*YOUR ASSIGNMENT:*
The lines to be extracted run from the start of the listing through the line containing "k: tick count"; copy them exactly and nothing else.
-----
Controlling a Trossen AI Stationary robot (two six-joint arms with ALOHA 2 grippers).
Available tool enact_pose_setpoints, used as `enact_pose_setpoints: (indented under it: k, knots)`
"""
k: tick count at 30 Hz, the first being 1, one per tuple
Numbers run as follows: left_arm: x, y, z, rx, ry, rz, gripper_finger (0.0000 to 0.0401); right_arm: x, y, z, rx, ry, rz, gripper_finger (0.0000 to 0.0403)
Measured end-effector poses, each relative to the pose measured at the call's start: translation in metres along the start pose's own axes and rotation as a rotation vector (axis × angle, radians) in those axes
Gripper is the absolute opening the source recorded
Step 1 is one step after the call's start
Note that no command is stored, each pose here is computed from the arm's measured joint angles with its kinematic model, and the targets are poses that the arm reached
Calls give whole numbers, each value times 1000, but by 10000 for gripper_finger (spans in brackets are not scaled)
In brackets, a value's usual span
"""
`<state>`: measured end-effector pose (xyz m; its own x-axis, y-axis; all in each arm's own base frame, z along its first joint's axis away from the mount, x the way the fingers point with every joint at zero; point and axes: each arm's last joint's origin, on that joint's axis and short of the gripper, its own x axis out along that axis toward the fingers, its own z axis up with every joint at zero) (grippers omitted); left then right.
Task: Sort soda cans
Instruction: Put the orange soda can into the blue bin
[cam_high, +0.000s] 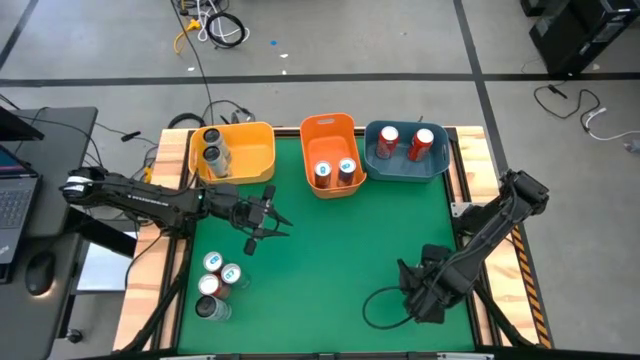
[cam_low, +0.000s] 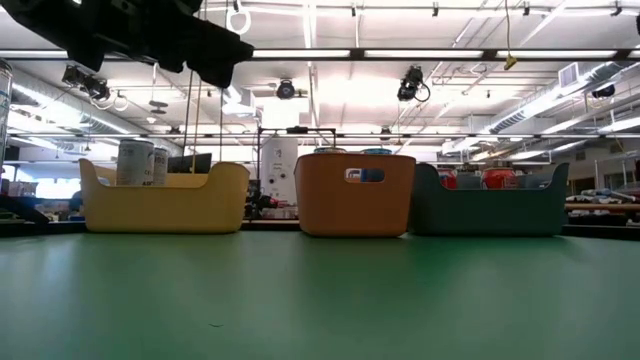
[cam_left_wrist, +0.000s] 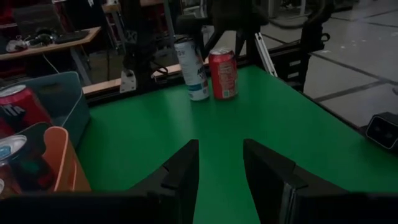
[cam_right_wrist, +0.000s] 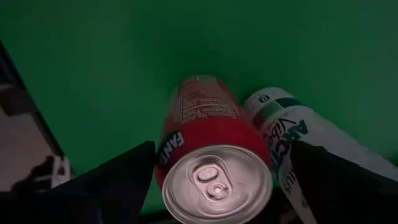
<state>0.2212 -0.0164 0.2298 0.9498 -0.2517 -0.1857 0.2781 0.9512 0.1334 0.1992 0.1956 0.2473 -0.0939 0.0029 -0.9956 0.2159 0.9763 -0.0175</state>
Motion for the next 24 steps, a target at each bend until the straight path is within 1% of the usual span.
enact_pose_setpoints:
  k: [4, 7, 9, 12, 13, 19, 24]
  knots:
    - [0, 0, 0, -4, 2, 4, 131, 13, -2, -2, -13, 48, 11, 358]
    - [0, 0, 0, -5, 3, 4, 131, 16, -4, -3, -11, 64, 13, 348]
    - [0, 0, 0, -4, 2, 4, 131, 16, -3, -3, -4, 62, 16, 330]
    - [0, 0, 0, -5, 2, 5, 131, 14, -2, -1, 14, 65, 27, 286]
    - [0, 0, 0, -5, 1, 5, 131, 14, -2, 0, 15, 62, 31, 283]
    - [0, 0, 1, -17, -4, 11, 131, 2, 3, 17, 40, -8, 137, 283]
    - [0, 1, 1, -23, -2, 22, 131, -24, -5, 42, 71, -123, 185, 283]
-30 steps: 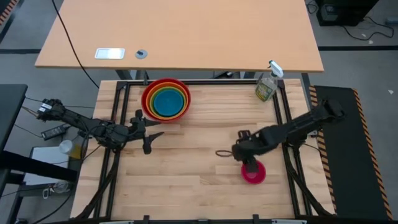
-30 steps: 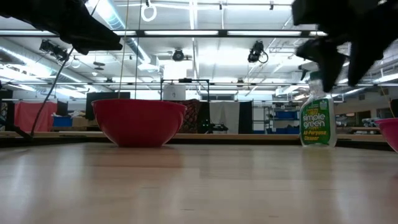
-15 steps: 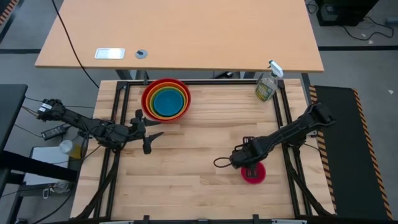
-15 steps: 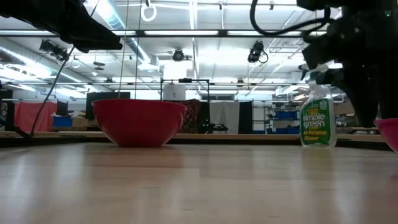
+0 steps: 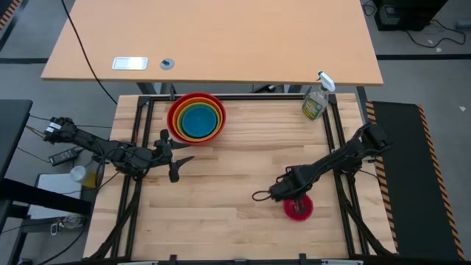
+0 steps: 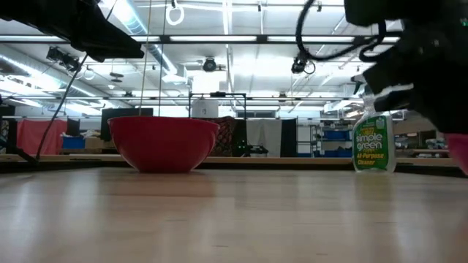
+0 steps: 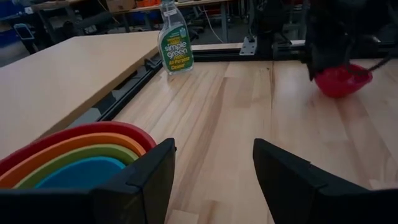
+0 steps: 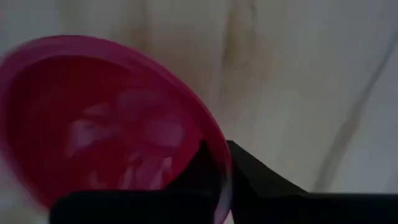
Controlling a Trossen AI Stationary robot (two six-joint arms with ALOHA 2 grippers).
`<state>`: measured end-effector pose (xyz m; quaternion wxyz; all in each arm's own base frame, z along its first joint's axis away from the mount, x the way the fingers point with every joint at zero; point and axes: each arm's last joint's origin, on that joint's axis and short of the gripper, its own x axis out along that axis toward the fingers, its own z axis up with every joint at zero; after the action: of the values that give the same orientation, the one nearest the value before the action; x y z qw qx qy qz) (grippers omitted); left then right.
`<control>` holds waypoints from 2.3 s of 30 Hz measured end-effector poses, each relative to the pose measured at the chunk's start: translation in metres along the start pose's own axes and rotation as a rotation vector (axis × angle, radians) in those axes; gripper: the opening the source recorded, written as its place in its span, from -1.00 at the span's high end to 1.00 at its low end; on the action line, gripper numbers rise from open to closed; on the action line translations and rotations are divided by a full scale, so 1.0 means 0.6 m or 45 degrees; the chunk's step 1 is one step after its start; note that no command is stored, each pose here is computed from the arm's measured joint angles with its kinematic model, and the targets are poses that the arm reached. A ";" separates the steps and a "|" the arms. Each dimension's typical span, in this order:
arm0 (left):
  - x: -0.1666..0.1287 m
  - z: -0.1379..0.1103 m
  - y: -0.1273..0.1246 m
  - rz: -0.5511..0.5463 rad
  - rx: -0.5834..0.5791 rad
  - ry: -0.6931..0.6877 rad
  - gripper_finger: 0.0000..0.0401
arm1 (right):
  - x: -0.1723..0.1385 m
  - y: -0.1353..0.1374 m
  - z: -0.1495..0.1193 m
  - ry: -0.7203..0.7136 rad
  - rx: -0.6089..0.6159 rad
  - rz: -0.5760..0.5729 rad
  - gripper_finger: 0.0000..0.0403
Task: Nest bowls inside each other
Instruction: Stack the extra small pink bowl on top of the small blue bowl, then return to Home Position
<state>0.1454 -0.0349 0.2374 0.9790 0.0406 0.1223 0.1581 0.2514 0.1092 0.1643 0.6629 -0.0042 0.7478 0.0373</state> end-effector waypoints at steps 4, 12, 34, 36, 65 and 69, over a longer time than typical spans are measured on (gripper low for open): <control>0.000 0.002 0.000 -0.001 0.011 -0.014 -0.10 | -0.015 -0.016 0.019 -0.111 0.028 0.028 0.89; 0.000 0.008 0.000 -0.003 -0.001 -0.053 -0.10 | -0.084 -0.106 0.110 -0.697 0.021 -0.242 0.90; -0.001 0.027 0.003 0.009 -0.068 -0.179 -0.10 | -0.239 -0.400 0.220 -1.695 0.295 -0.357 0.88; 0.000 0.027 0.004 0.017 -0.058 -0.180 -0.10 | -0.234 -0.414 0.254 -1.629 0.299 -0.388 0.88; -0.002 0.021 -0.002 -0.011 0.029 -0.142 -0.10 | -0.227 -0.510 0.332 -1.166 0.321 -0.339 -0.21; -0.009 0.020 -0.004 -0.039 0.049 -0.141 -0.07 | -0.259 -0.489 0.303 -1.157 0.285 -0.342 -0.25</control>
<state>0.1446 -0.0396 0.2499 0.9856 0.0664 0.0714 0.1381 0.4667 -0.1790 0.2822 0.9177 -0.0128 0.3748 -0.1312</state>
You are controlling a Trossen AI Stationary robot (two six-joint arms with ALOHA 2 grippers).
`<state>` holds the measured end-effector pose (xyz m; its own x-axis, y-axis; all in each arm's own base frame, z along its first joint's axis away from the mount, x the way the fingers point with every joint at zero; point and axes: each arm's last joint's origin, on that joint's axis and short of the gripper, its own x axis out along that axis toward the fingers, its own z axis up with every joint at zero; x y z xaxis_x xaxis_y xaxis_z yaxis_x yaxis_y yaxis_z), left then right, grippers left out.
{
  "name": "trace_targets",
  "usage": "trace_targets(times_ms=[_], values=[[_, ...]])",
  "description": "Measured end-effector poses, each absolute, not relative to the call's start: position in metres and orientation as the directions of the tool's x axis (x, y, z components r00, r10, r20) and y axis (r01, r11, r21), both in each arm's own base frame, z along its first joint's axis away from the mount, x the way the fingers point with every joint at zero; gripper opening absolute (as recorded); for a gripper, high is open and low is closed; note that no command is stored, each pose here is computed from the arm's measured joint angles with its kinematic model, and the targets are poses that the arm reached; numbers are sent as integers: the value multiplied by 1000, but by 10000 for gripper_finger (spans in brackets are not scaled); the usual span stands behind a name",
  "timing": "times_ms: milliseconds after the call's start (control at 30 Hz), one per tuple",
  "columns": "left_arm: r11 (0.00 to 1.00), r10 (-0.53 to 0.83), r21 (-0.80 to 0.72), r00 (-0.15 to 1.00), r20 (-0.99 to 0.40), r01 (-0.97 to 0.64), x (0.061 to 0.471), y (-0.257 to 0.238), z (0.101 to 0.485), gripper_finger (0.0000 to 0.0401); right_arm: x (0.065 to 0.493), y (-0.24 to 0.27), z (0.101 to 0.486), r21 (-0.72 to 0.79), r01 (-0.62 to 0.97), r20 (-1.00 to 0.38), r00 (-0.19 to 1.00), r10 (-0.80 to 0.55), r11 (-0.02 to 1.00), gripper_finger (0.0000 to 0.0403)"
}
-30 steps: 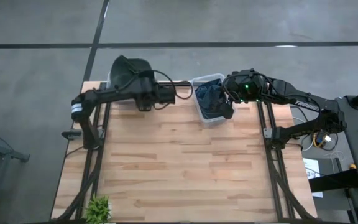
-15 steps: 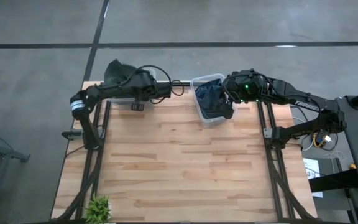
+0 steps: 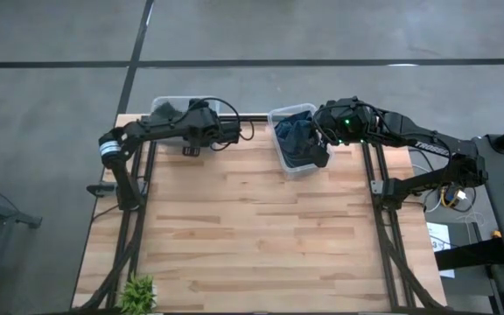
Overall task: Pick & Place hat
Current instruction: Put the gray cap into the left transparent bin, then return to Home Position
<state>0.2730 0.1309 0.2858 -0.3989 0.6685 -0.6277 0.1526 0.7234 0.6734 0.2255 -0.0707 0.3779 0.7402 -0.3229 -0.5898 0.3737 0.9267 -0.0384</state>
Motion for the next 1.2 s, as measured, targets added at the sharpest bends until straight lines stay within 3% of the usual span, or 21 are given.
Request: trace_targets(times_ms=[333, 433, 567, 700, 833, 900, 1000, 1200], values=[[623, 761, 759, -373, -531, 191, 278, 129, 302, 123, 226, -71, 372, -42, 372, -602, 731, -320, 927, 233], [610, 767, 783, -340, -544, 124, 282, 126, 312, 124, 226, -71, 369, -44, 371, -612, 724, -318, 928, 233], [695, 688, 718, -245, -683, -47, 289, 117, 329, 122, 227, -71, 367, -46, 372, -614, 721, -321, 927, 232], [788, 567, 567, -74, -820, -241, 298, 105, 350, 101, 227, -71, 366, -47, 377, -617, 718, -323, 925, 210], [860, 467, 415, 135, -874, -297, 302, 88, 370, 52, 228, -70, 362, -47, 370, -623, 716, -316, 928, 142], [881, 445, 375, 234, -865, -290, 302, 79, 379, 18, 229, -68, 360, -50, 360, -621, 719, -311, 932, 92], [922, 367, 268, 408, -836, -279, 302, 68, 392, 6, 232, -65, 358, -68, 329, -606, 736, -301, 942, 24], [982, 182, 81, 752, -634, -169, 297, 43, 407, 1, 236, -53, 358, -67, 273, -517, 813, -267, 960, 8]])
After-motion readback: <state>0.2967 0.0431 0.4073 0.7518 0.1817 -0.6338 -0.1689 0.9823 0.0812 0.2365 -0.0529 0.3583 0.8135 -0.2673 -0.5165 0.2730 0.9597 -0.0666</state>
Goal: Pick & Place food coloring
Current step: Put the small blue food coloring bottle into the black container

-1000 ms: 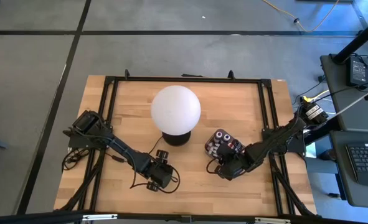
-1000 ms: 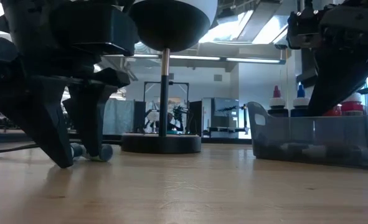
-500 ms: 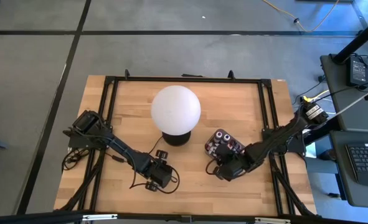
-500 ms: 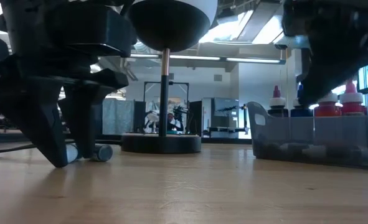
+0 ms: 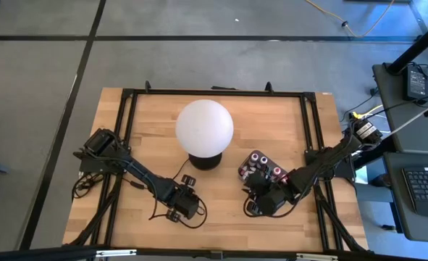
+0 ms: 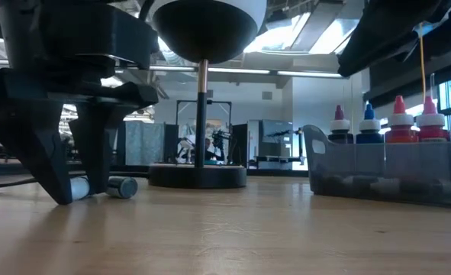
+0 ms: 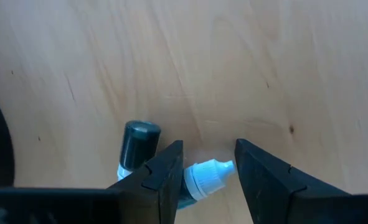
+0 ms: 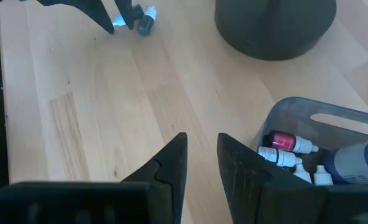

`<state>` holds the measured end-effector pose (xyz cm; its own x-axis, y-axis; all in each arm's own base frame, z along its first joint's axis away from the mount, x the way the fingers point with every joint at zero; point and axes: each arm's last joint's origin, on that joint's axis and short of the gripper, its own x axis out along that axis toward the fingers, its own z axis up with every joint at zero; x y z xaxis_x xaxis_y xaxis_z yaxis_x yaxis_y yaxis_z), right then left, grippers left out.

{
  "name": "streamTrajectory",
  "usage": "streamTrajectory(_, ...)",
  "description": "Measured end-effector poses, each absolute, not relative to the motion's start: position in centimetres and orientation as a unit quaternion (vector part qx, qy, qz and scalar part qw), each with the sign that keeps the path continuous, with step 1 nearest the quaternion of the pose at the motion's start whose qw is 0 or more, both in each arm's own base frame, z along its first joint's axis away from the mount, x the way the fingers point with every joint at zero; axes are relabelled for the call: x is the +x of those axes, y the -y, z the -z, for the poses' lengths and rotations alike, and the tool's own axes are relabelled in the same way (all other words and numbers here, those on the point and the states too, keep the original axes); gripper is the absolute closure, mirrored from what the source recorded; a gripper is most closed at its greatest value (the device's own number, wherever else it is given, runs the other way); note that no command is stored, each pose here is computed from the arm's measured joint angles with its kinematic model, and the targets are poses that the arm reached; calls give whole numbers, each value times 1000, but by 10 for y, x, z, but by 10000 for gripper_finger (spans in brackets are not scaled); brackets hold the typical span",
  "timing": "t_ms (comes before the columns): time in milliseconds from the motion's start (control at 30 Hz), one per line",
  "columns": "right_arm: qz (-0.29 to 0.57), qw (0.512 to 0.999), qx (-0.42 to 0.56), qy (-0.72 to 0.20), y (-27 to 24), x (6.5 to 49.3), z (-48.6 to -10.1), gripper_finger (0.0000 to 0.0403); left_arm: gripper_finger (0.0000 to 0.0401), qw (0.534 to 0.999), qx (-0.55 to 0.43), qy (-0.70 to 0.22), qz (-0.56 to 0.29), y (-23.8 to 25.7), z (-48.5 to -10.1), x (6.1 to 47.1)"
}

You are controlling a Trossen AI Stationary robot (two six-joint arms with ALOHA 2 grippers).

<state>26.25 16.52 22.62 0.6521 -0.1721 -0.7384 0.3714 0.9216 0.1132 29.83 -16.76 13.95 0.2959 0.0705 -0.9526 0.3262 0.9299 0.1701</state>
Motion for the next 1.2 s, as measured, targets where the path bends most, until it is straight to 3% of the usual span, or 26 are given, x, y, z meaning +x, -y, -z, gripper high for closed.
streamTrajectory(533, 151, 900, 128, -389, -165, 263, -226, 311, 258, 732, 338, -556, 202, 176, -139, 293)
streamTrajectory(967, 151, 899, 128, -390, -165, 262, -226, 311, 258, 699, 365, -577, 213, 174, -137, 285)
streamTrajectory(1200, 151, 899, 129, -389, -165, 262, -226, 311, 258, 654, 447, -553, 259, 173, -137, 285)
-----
*TASK RESULT:*
Controlling a Trossen AI Stationary robot (two six-joint arms with ALOHA 2 grippers).
Available tool enact_pose_setpoints, used as `enact_pose_setpoints: (indented under it: k, knots)`
"""
k: tick count at 30 Hz, the first being 1, one per tuple

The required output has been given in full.